In [None]:
import pandas as pd

# Train with 2022-2023 data, Test with 2023-2024 data
df_22 = pd.read_csv('2022playerstats_QB.csv')
df_23 = pd.read_csv('2023playerstats_QB.csv')
df_24 = pd.read_csv('2024playerstats_QB.csv')
print(df_22.head())
# print(df_22.info())
print(df_23.head())
# print(df_23.info())
print(df_24.head())
# print(df_24.info())

# QB model:
- pass attempts per game
- passing yds per game
- passing tds per game
- interceptions per game
- rush yds per game
- rush tds per game

In [None]:
def compute_features(df):
    # Compute the features needed
    df['PassAttPerGame'] = df['PassAtt'] / df['GamesPlayed'].replace(0, pd.NA)
    df['PassAttPerGame'] = df['PassAttPerGame'].fillna(0)

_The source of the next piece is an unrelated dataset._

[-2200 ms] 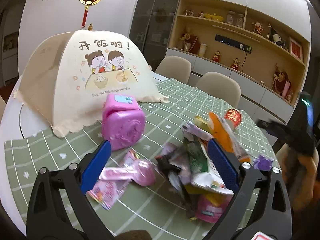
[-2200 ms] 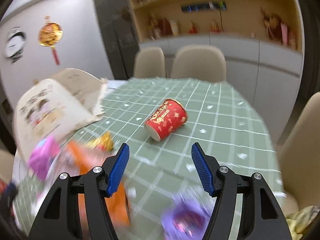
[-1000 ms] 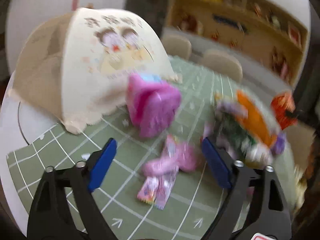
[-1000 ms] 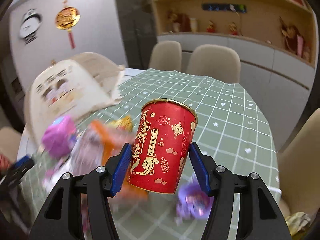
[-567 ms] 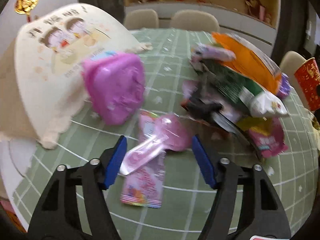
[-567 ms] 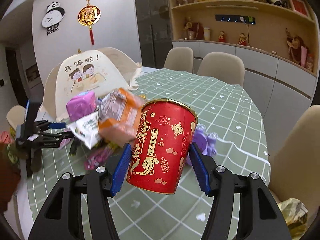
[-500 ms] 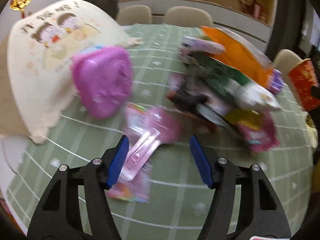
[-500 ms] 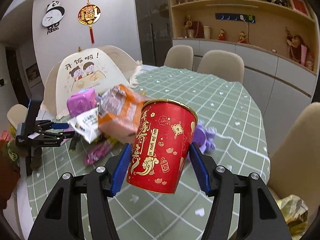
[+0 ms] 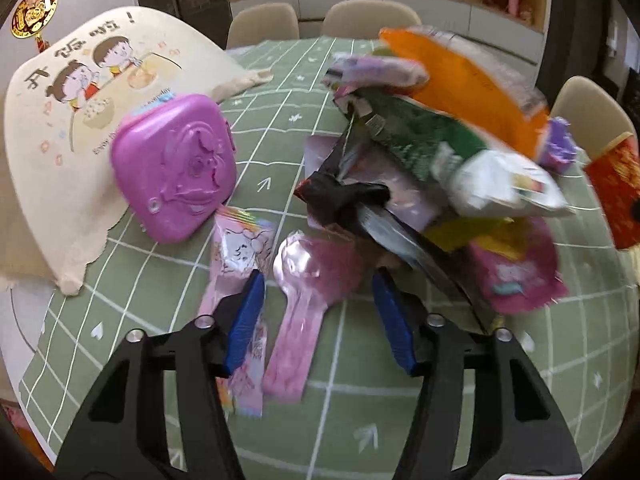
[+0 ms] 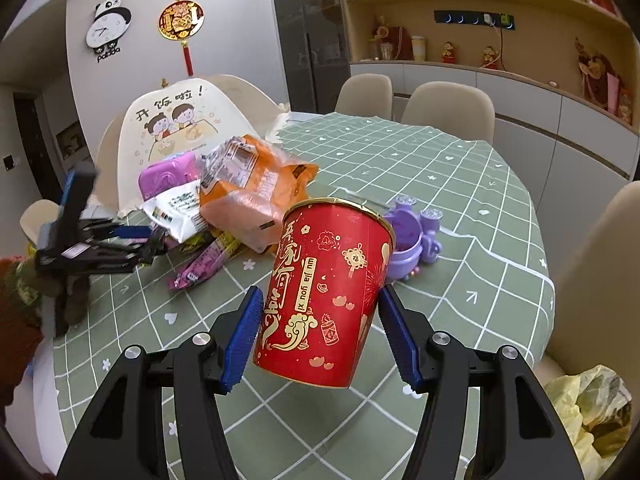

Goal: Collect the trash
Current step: 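Grasp the red paper cup with the right gripper while the left gripper grasps a pink wrapper, then carry the red cup and pink wrapper to the yellow-bagged bin and release both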

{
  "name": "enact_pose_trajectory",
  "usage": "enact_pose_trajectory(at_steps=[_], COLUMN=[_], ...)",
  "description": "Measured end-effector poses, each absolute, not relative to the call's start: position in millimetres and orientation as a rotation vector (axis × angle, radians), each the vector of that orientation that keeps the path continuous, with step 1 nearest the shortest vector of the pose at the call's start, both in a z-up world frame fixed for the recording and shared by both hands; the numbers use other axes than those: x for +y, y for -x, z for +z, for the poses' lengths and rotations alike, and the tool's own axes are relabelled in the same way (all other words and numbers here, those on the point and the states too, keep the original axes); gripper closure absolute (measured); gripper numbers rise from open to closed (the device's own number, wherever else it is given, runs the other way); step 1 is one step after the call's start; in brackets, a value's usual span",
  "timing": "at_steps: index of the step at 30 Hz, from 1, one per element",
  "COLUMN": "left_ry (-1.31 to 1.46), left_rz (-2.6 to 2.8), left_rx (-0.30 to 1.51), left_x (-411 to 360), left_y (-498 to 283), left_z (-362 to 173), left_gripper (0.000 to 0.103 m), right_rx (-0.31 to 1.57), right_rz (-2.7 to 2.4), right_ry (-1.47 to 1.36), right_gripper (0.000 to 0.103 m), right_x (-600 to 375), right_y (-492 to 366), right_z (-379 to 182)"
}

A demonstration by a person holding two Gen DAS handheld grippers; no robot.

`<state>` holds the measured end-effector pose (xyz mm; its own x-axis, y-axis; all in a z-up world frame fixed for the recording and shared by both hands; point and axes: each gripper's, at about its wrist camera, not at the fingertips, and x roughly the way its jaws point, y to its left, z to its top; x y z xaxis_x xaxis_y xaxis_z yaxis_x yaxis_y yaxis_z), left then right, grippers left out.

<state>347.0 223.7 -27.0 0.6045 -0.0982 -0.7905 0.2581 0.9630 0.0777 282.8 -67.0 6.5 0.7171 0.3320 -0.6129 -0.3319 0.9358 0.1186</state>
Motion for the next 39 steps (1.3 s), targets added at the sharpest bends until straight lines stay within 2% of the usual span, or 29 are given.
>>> enact_pose_trajectory(at_steps=[6, 17, 27, 39], left_ry=[-0.079, -0.06, -0.127, -0.101], left_rz=[-0.198, -0.17, -0.313, -0.557], left_rx=[0.881, 0.719, 0.589, 0.596], left_x=[234, 208, 91, -71], left_y=[-349, -249, -212, -223], left_z=[-18, 48, 85, 71], left_gripper=[0.058, 0.057, 0.057, 0.057], right_rx=[0.674, 0.607, 0.537, 0.509], right_rz=[0.369, 0.402, 0.342, 0.1], right_ry=[0.022, 0.006, -0.013, -0.09], right_gripper=[0.047, 0.047, 0.046, 0.046], right_x=[-71, -78, -128, -271], right_y=[-274, -249, -223, -190], right_z=[9, 27, 45, 43])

    df['PassYdsPerGame'] = df['PassYds'] / df['GamesPlayed'].replace(0, pd.NA)
    df['PassYdsPerGame'] = df['PassYdsPerGame'].fillna(0)

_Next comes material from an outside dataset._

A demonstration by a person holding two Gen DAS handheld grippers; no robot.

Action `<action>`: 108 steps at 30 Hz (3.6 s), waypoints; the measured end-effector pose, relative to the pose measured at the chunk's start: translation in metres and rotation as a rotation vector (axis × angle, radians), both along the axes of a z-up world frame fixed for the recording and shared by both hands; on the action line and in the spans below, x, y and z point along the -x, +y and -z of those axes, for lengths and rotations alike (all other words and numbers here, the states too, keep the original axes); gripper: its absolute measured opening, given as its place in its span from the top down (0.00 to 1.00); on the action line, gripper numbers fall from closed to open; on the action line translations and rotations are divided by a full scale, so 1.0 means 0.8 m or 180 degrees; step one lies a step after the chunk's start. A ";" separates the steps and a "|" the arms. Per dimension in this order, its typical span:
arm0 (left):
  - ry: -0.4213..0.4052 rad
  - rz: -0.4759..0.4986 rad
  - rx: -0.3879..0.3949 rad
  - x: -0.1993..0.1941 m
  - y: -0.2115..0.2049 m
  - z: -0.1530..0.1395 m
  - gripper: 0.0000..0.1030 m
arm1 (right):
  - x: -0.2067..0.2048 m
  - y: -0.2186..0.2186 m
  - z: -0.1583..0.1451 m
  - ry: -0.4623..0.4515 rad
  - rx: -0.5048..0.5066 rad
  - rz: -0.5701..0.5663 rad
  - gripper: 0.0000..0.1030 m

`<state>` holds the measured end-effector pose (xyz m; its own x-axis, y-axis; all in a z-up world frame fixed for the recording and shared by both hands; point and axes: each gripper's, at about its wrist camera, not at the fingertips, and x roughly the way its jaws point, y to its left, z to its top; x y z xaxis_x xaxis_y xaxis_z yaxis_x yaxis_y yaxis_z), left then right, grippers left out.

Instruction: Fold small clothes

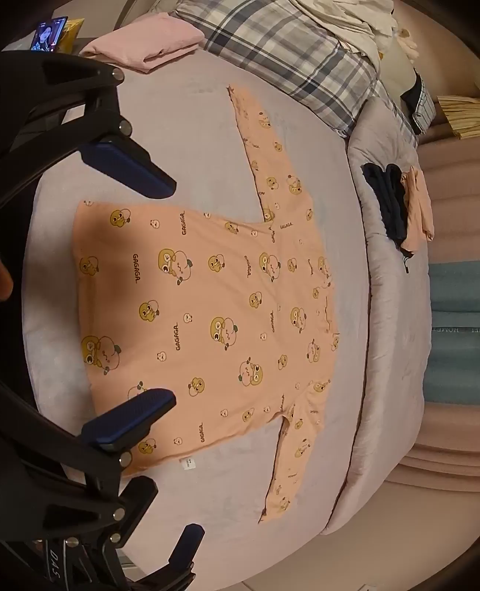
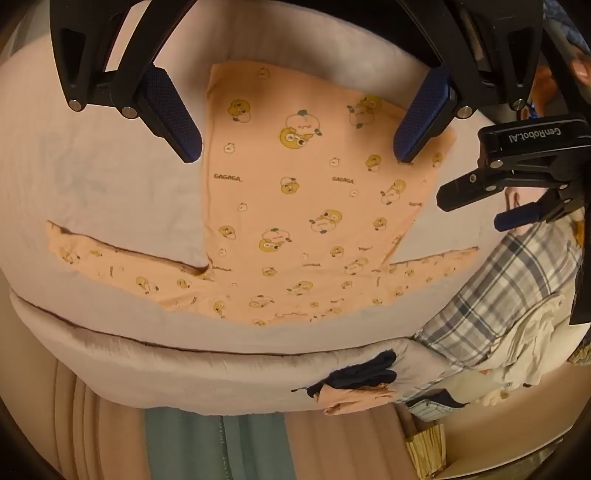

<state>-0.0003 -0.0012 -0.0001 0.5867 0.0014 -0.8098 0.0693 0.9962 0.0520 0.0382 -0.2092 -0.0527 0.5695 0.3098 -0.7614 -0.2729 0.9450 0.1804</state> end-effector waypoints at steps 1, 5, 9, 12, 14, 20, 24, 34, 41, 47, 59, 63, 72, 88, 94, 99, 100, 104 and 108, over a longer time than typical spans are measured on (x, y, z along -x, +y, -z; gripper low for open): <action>0.0021 -0.0037 0.0054 -0.001 0.002 0.000 0.00 | 0.000 0.000 0.000 0.0005 0.0003 0.0005 0.00; 0.0022 -0.0009 0.0075 -0.002 0.000 0.000 0.00 | 0.000 -0.001 0.001 0.0005 -0.0045 0.0001 0.00; -0.0022 0.0031 0.0046 -0.003 0.002 -0.001 0.00 | -0.001 0.001 0.002 0.0010 -0.0050 -0.0007 0.00; -0.0022 0.0051 0.0042 -0.005 0.003 0.000 0.00 | -0.004 0.001 0.001 0.0014 -0.0055 -0.0019 0.00; -0.0041 0.0047 0.0042 -0.001 -0.004 0.000 0.00 | -0.002 -0.001 0.001 0.0006 -0.0060 -0.0024 0.00; -0.0048 0.0043 0.0042 -0.001 -0.002 -0.002 0.00 | -0.003 0.003 0.001 0.0016 -0.0063 -0.0011 0.00; -0.0062 0.0035 0.0019 0.000 -0.004 -0.003 0.00 | -0.004 0.002 0.001 0.0017 -0.0065 -0.0015 0.00; -0.0077 0.0005 -0.0004 0.000 -0.003 -0.005 0.00 | -0.004 0.003 0.002 0.0019 -0.0061 -0.0013 0.00; -0.0095 0.0001 -0.0032 0.001 -0.003 -0.006 0.00 | -0.004 0.002 0.002 0.0018 -0.0061 -0.0015 0.00; -0.0098 -0.0003 -0.0047 0.001 -0.003 -0.006 0.00 | -0.004 0.002 0.002 0.0016 -0.0059 -0.0016 0.00; -0.0097 0.0005 -0.0056 0.002 -0.002 -0.006 0.00 | -0.004 0.002 0.002 0.0009 -0.0063 -0.0027 0.00; -0.0106 0.0016 -0.0059 0.002 -0.002 -0.006 0.00 | -0.004 0.002 0.001 0.0005 -0.0061 -0.0032 0.00; -0.0097 0.0020 -0.0065 0.001 -0.004 -0.003 0.00 | -0.003 0.003 0.001 0.0004 -0.0054 -0.0029 0.00; -0.0077 0.0025 -0.0063 0.000 -0.005 0.002 0.00 | -0.003 0.004 0.001 0.0009 -0.0044 -0.0036 0.00; -0.0078 0.0024 -0.0064 -0.001 -0.006 0.002 0.00 | -0.003 0.004 0.001 0.0012 -0.0040 -0.0032 0.00; -0.0078 0.0023 -0.0064 -0.001 -0.005 0.001 0.00 | -0.004 0.004 0.002 0.0012 -0.0041 -0.0033 0.00; -0.0078 0.0023 -0.0064 -0.001 -0.006 0.001 0.00 | -0.004 0.004 0.002 0.0015 -0.0043 -0.0034 0.00; -0.0070 0.0023 -0.0060 -0.001 -0.007 0.004 0.00 | -0.004 0.004 0.002 0.0013 -0.0043 -0.0034 0.00; -0.0043 0.0034 0.0015 -0.003 -0.007 0.011 0.00 | -0.005 0.004 0.004 0.0029 -0.0061 -0.0024 0.00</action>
<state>0.0023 -0.0066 -0.0085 0.5975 -0.0087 -0.8018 0.0793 0.9957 0.0483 0.0421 -0.2057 -0.0560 0.5602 0.3285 -0.7605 -0.2781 0.9393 0.2009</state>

    df['PassTDsPerGame'] = df['PassTD'] / df['GamesPlayed'].replace(0, pd.NA)
    df['PassTDsPerGame'] = df['PassTDsPerGame'].fillna(0)

    df['PassIntPerGame'] = df['PassInt'] / df['GamesPlayed'].replace(0, pd.NA)
    df['PassIntPerGame'] = df['PassIntPerGame'].fillna(0)

    df['RushYdsPerGame'] = df['RushYds'] / df['GamesPlayed'].replace(0, pd.NA)
    df['RushYdsPerGame'] = df['RushYdsPerGame'].fillna(0)

    df['RushTDsPerGame'] = df['RushTD'] / df['GamesPlayed'].replace(0, pd.NA)
    df['RushTDsPerGame'] = df['RushTDsPerGame'].fillna(0)

In [None]:
compute_features(df_22)
compute_features(df_23)

print(df_22.head())
print(df_23.head())

In [None]:
# Keep only the features we want
features = [
    'PassAttPerGame',
    'PassYdsPerGame',
    'PassTDsPerGame',
    'PassIntPerGame',
    'RushYdsPerGame',
    'RushTDsPerGame'
]

# Merge the data frames to remove players that are not in both
df_22_23_merged = df_22.merge(df_23, on='Player', how='inner', suffixes=('', '_23'))
df_23_24_merged = df_23.merge(df_24, on='Player', how='inner', suffixes=('', '_24'))

y_test = df_23_24_merged['FantasyPtsPPR_24']
y_train = df_22_23_merged['FantasyPtsPPR_23']
X_test = df_23_24_merged[features]
X_train = df_22_23_merged[features]

print(y_train.head())
print(X_train.head())
print(y_test.head())
print(X_test.head())

In [None]:
# Normalize the data
from sklearn.preprocessing import StandardScaler
scaler = StandardScaler().fit(X_train)
X_train = scaler.transform(X_train)
X_test = scaler.transform(X_test)

print(X_train[:5])
print(X_test[:5])

In [27]:
# Train and evaluate
from sklearn.linear_model import LinearRegression
model = LinearRegression().fit(X_train, y_train)

train_preds = model.predict(X_train)
preds = model.predict(X_test)
from sklearn.metrics import root_mean_squared_error, r2_score, mean_absolute_error
print("Training RMSE:", root_mean_squared_error(y_train, train_preds))
print("Training R^2:", r2_score(y_train, train_preds))
print("Training MAE:", mean_absolute_error(y_train, train_preds))
print("Testing RMSE:", root_mean_squared_error(y_test, preds))
print("Testing R^2:", r2_score(y_test, preds))
print("Testing MAE:", mean_absolute_error(y_test, preds))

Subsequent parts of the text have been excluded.